### Task item
Go through the material below and return each line with the string "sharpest" in it.

### Material to process
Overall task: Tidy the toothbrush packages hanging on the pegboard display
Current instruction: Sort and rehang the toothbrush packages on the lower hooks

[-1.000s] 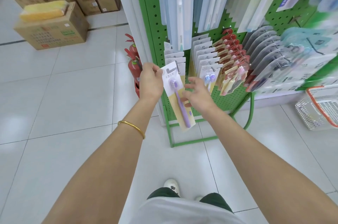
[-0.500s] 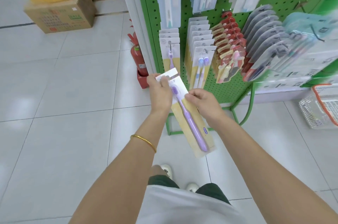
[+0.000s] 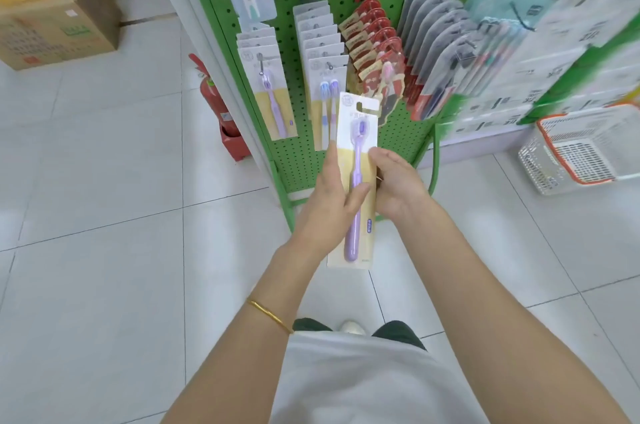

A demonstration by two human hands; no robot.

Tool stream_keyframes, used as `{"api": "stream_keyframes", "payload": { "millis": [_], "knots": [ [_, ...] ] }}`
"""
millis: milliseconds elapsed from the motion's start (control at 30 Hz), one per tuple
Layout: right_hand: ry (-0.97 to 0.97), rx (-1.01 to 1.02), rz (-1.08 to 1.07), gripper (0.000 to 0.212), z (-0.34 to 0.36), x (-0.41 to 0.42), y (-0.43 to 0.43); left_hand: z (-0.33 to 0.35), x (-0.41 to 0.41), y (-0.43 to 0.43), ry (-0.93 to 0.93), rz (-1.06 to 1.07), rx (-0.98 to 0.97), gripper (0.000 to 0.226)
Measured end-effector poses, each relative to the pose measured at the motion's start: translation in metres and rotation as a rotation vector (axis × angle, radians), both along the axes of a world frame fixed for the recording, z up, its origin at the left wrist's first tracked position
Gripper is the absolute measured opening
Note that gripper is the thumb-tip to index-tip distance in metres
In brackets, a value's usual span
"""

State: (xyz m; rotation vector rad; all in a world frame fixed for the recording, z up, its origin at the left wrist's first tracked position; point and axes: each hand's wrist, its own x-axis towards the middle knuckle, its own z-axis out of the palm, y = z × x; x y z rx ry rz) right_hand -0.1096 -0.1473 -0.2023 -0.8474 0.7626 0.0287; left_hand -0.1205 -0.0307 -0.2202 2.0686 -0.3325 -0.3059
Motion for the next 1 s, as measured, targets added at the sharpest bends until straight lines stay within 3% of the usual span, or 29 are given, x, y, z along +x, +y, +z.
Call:
{"api": "stream_keyframes", "payload": {
  "millis": [133, 267, 367, 533, 667, 733, 833, 1000],
  "knots": [
    [0.007, 0.002, -0.201, 0.016, 0.003, -0.003, -0.018, 0.014, -0.015, -0.001, -0.001, -0.160, 0.111, 0.083],
    [-0.023, 0.023, -0.296, 0.013, 0.008, -0.003, -0.029, 0.023, -0.025, -0.006, -0.136, -0.182, 0.201, 0.074],
    [-0.048, 0.081, -0.336, 0.005, 0.010, -0.004, -0.036, 0.025, -0.028, -0.010, -0.152, -0.254, 0.356, 0.092],
    [-0.065, 0.136, -0.280, 0.025, 0.014, -0.015, -0.044, 0.025, -0.033, -0.017, -0.081, -0.326, 0.393, 0.107],
    [-0.101, -0.083, -0.094, 0.024, 0.012, -0.027, -0.052, 0.035, -0.034, -0.022, 0.185, -0.314, 0.220, 0.092],
    [-0.126, -0.179, 0.018, 0.020, 0.008, -0.034, -0.052, 0.039, -0.032, -0.023, 0.341, -0.239, -0.015, 0.075],
    [-0.153, -0.239, -0.029, 0.009, 0.002, -0.041, -0.045, 0.040, -0.030, -0.021, 0.548, -0.150, -0.323, 0.060],
    [-0.168, -0.366, 0.011, 0.020, -0.001, -0.045, -0.042, 0.037, -0.030, -0.014, 0.632, -0.141, -0.380, 0.041]
  ]
}}
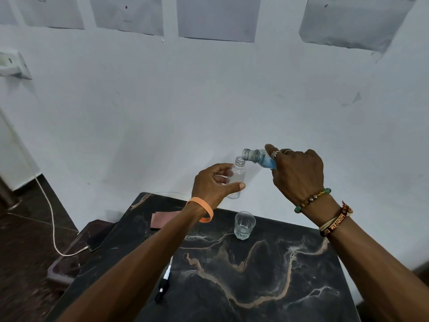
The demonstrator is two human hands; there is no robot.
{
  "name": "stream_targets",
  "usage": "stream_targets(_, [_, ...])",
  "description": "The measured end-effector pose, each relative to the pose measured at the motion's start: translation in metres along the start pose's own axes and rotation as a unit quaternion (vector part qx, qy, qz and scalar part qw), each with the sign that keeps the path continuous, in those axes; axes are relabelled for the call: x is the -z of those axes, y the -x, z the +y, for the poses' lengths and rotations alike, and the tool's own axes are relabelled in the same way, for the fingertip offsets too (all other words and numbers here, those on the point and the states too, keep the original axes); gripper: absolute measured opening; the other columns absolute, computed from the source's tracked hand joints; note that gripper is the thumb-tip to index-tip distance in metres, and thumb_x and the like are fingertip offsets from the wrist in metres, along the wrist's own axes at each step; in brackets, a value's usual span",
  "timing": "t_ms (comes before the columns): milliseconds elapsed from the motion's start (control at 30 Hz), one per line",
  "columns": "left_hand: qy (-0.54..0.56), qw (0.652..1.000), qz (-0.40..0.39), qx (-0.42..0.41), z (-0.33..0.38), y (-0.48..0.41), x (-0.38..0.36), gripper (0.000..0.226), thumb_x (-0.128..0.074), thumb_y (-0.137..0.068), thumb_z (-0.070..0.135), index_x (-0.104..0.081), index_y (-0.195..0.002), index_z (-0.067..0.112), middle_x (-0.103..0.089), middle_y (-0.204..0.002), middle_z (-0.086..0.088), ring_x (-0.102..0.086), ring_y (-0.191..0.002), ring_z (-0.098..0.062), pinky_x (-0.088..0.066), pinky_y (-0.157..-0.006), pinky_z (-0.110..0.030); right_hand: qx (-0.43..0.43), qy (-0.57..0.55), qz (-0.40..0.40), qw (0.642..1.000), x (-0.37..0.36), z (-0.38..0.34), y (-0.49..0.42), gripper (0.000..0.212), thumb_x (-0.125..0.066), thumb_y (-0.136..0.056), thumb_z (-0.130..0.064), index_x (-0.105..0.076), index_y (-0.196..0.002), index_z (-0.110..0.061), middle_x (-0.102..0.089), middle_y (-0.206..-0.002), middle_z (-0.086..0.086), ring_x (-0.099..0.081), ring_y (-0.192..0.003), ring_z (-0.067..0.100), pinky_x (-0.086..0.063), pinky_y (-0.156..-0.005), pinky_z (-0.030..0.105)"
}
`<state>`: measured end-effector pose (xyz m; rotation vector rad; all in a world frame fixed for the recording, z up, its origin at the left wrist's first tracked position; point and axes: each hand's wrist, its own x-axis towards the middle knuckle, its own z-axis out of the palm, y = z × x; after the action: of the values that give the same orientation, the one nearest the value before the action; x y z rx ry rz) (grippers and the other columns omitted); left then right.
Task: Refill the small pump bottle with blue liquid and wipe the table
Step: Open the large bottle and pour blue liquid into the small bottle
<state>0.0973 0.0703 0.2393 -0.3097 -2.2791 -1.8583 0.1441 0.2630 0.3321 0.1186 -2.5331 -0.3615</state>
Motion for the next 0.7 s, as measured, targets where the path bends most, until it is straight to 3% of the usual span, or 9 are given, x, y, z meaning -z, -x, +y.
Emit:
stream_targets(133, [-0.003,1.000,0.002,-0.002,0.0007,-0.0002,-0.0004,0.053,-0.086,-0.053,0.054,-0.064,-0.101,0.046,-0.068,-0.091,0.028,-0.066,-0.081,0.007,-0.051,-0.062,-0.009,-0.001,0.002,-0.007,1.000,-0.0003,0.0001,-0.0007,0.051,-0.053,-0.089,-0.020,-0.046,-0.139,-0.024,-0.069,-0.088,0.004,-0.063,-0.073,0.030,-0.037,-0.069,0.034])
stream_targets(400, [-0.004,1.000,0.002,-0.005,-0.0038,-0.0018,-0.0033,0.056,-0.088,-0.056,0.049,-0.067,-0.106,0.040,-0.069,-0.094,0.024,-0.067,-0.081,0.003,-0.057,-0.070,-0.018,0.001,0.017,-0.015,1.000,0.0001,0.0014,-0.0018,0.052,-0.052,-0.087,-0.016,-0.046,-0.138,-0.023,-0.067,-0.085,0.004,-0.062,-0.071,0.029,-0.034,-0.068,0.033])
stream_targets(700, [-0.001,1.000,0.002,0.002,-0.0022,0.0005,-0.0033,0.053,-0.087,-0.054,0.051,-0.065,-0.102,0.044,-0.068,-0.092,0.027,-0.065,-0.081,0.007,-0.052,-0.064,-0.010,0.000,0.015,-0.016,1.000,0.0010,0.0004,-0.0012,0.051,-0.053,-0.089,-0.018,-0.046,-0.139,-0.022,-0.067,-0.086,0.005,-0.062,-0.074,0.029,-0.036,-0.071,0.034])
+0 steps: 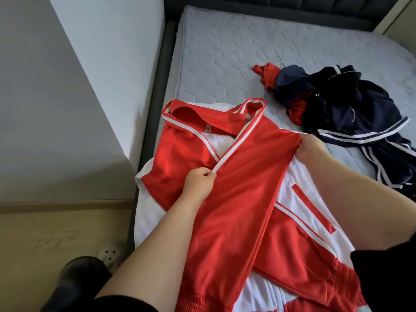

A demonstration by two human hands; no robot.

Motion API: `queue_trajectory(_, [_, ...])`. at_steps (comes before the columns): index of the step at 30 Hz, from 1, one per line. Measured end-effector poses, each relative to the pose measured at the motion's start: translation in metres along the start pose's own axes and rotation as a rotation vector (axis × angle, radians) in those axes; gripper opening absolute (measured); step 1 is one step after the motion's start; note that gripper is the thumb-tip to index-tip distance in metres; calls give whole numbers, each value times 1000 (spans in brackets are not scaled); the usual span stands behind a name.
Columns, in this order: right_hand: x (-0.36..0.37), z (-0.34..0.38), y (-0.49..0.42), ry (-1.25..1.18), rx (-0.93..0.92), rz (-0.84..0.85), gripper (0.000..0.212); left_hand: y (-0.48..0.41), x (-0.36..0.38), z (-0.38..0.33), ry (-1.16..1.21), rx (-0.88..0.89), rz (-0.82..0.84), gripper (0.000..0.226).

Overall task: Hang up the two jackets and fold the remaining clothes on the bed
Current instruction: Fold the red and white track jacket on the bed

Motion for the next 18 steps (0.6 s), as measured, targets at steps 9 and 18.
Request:
queue_trajectory(9, [36,-42,63,714,-913,-154,44,0,8,12,-22,1,14,12])
queue_trajectory(18, [79,-16,64,427,-382,-61,37,0,7,16,-67,9,66,12])
Point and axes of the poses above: each hand's wrist, its own y-axis away from the middle knuckle, its own x-axis out of the palm, z = x × y, the point moved 3 cm from there along -y, towards the middle knuckle, and after that the axes turned 10 degrees about -z, right-handed, at the moved point
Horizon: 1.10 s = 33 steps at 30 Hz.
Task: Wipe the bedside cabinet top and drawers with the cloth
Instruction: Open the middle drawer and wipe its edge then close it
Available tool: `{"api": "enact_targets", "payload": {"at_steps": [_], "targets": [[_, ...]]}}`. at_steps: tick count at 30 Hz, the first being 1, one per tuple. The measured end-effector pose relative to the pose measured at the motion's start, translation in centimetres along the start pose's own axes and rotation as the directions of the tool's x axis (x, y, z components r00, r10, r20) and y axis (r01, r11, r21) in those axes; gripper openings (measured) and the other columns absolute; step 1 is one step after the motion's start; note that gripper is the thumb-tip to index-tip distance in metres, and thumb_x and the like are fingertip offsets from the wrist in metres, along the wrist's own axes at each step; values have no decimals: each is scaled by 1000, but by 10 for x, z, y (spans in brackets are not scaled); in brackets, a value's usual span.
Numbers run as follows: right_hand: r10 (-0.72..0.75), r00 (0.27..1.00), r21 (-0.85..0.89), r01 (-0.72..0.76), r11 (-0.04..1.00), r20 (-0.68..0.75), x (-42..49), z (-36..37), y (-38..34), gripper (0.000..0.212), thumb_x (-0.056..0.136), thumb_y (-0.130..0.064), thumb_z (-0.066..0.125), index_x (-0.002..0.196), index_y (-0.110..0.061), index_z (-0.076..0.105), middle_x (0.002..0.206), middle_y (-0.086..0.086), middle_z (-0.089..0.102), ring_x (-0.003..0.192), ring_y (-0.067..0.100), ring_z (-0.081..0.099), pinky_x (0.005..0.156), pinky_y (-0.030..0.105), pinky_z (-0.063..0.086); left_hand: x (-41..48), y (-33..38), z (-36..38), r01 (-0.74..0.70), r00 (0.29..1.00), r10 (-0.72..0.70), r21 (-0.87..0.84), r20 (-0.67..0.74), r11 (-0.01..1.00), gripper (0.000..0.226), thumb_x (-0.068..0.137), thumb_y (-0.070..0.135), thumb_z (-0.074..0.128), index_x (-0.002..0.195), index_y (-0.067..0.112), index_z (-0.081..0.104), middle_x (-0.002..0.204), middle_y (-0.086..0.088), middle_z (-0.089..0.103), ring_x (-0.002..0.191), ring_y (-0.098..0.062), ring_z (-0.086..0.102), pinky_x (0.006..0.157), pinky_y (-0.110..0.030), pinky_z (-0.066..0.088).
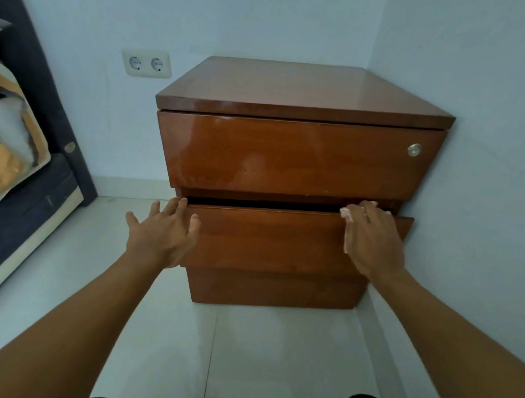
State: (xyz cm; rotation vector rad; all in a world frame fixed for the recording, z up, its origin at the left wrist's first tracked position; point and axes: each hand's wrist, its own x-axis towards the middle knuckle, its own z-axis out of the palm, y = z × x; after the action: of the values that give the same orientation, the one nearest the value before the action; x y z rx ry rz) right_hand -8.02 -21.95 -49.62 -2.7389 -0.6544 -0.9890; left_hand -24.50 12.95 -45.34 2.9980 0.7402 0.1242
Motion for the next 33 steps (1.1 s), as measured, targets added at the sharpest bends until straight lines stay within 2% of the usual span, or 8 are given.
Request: {"api": "enact_targets", "payload": {"at_steps": [4, 9, 14, 16, 18, 22, 26, 33], "targets": [[83, 996, -116, -80, 990, 26, -8, -8, 39, 28, 96, -11, 52, 123, -10, 59, 123, 20, 58, 106, 44, 58, 90, 55, 46, -4, 2, 0, -13, 1000, 13, -12, 1, 1000, 71, 101, 58, 11, 162, 23, 13, 170, 0, 15, 156, -31, 14, 119, -69, 11], [98, 987, -158, -77, 984, 126, -14, -14, 56, 48, 93, 0, 52, 140, 2, 51, 142, 33, 47, 133, 56, 46, 99, 62, 47, -5, 3, -4, -21, 1000, 21, -17, 23, 1000, 74, 99, 62, 10, 162, 23, 14, 170, -1, 17, 156, -32, 15, 120, -67, 14], [221, 949, -272, -157, 949, 223, -2, -36, 46, 23, 98, -3, 58, 117, 9, 63, 116, 39, 59, 98, 54, 65, 74, 57, 59, -11, 6, -8, -32, 999, 33, -27, 34, 999, 75, 99, 62, 15, 162, 21, 14, 170, -2, 17, 156, -31, 15, 120, -66, 15], [263, 943, -213, -219, 952, 206, 9, -52, 32, 25, 104, -9, 49, 117, 4, 66, 113, 31, 61, 97, 47, 64, 79, 53, 57, -12, 7, -9, -37, 999, 38, -29, 33, 999, 76, 99, 62, 16, 162, 20, 15, 169, -3, 18, 155, -31, 16, 120, -65, 14], [229, 961, -12, -229, 973, 158, 14, -64, 1, 34, 102, -6, 48, 135, -7, 58, 126, 24, 59, 107, 43, 61, 87, 51, 55, -12, 8, -9, -45, 999, 46, -38, 27, 998, 77, 99, 62, 18, 162, 18, 17, 168, -4, 20, 155, -31, 17, 119, -64, 15], [-86, 993, 356, 53, 933, 76, 21, -69, -108, 46, 98, 0, 55, 139, -20, 51, 132, 11, 62, 111, 31, 65, 86, 42, 58, -11, 6, -4, -70, 998, 70, -19, 5, 997, 78, 99, 62, 17, 162, 17, 13, 169, -6, 18, 155, -31, 16, 121, -63, 15], [-238, 960, 287, 188, 939, 149, 30, -27, -170, 56, 90, 6, 60, 141, -16, 56, 151, 9, 52, 140, 31, 45, 119, 49, 35, -8, 4, -3, -93, 996, 93, 18, -5, 995, 82, 96, 64, 12, 162, 15, 13, 169, -7, 17, 155, -31, 16, 122, -60, 13], [-139, 989, 175, 127, 976, 58, 5, 5, -95, 49, 91, -6, 51, 139, -17, 55, 139, 10, 58, 127, 35, 52, 111, 49, 39, -6, 5, -4, -139, 988, 141, 41, -59, 990, 94, 86, 64, 6, 157, 6, 27, 161, -15, 35, 149, -34, 32, 123, -49, 23]]}}
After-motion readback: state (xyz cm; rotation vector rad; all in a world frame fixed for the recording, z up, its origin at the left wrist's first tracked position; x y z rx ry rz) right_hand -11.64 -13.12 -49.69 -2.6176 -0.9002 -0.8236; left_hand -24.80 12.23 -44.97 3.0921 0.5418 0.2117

### Result of this exercise
Motion for the next 1 s, as measured, targets added at the sharpest bends until straight lines stay within 3% of the usual span, or 29 are given, x, y, z along +x, +y, +z.
Motion for the next 33 steps (1.1 s), as measured, targets added at the sharpest bends until straight lines stay within 2% of the usual span, or 8 are given.

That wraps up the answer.